1. Initial positions and velocities at \( t_0 = \frac{\pi}{2\omega} \):
Positions:
\[ x_1(t) = (x_0 + d) + a \sin \omega t, \quad x_2(t) = (x_0 - d) - a \sin \omega t \] Velocities (derivatives):
\[ v_1(t) = a \omega \cos \omega t, \quad v_2(t) = -a \omega \cos \omega t \] At \( t_0 = \frac{\pi}{2\omega} \), since \(\cos \left(\omega \cdot \frac{\pi}{2\omega}\right) = \cos \frac{\pi}{2} = 0\),
\[ v_1(t_0) = 0, \quad v_2(t_0) = 0 \]

2. Velocity of particle 3 before collision:
\[ u_0 = \frac{a \omega}{2} \]

3. Elastic collision between particles 2 and 3:
Masses are equal, so velocities exchange:
\[ v_2' = u_0 = \frac{a \omega}{2} \] Particle 2 acquires velocity \( \frac{a \omega}{2} \).

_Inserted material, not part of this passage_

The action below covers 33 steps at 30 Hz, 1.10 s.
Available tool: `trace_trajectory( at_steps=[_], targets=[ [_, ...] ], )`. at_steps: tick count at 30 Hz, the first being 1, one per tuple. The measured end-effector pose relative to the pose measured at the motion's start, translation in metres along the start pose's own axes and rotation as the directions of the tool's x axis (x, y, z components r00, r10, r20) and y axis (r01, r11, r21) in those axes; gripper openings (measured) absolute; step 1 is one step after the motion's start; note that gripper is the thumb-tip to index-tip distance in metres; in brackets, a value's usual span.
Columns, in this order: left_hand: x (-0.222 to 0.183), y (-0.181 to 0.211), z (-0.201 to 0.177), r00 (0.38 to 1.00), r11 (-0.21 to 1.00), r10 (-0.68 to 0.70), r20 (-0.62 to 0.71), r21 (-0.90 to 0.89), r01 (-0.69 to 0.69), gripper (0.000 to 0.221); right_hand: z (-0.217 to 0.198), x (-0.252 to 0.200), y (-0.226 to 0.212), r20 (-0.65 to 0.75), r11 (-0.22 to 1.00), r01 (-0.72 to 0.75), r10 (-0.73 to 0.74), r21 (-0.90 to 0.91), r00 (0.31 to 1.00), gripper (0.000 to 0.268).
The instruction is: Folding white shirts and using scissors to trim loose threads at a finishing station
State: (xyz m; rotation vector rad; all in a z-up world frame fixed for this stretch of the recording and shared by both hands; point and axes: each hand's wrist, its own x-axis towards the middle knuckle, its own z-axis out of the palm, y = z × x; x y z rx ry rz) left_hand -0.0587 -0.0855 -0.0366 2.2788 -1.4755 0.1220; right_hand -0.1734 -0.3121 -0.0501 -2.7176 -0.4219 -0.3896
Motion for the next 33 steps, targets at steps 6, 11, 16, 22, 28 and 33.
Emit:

4. Velocity of particle 1 after collision remains:
\[ v_1' = 0 \]

5. Center of mass velocity of particles 1 and 2 after collision:
\[ v_{\text{cm}} = \frac{v_1' + v_2'}{2} = \frac{0 + \frac{a \omega}{2}}{2} = \frac{a \omega}{4} \]

6. Relation between amplitudes \(a\) and \(b\):
The relative velocity amplitude after collision is related to the initial amplitude \(a\) and the center of mass velocity:
\[ b^2 = a^2 + \left(\frac{v_{\text{cm}}}{\omega}\right)^2 = a^2 + \left(\frac{a \omega / 4}{\omega}\right)^2 = a^2 + \left(\frac{a}{4}\right)^2 = a^2 + \frac{a^2}{16} = \frac{17}{16} a^2 \]

7. Calculate \( 4b^2 / a^2 \):
\[ 4 \frac{b^2}{a^2} = 4 \times \frac{17}{16} = \frac{68}{16} = 4.25 \]

Final Answer:
The value of \(4 b^2 / a^2\) is approximately \(\boxed{4.25}\), which lies within the given range \([4.20, 4.30]\).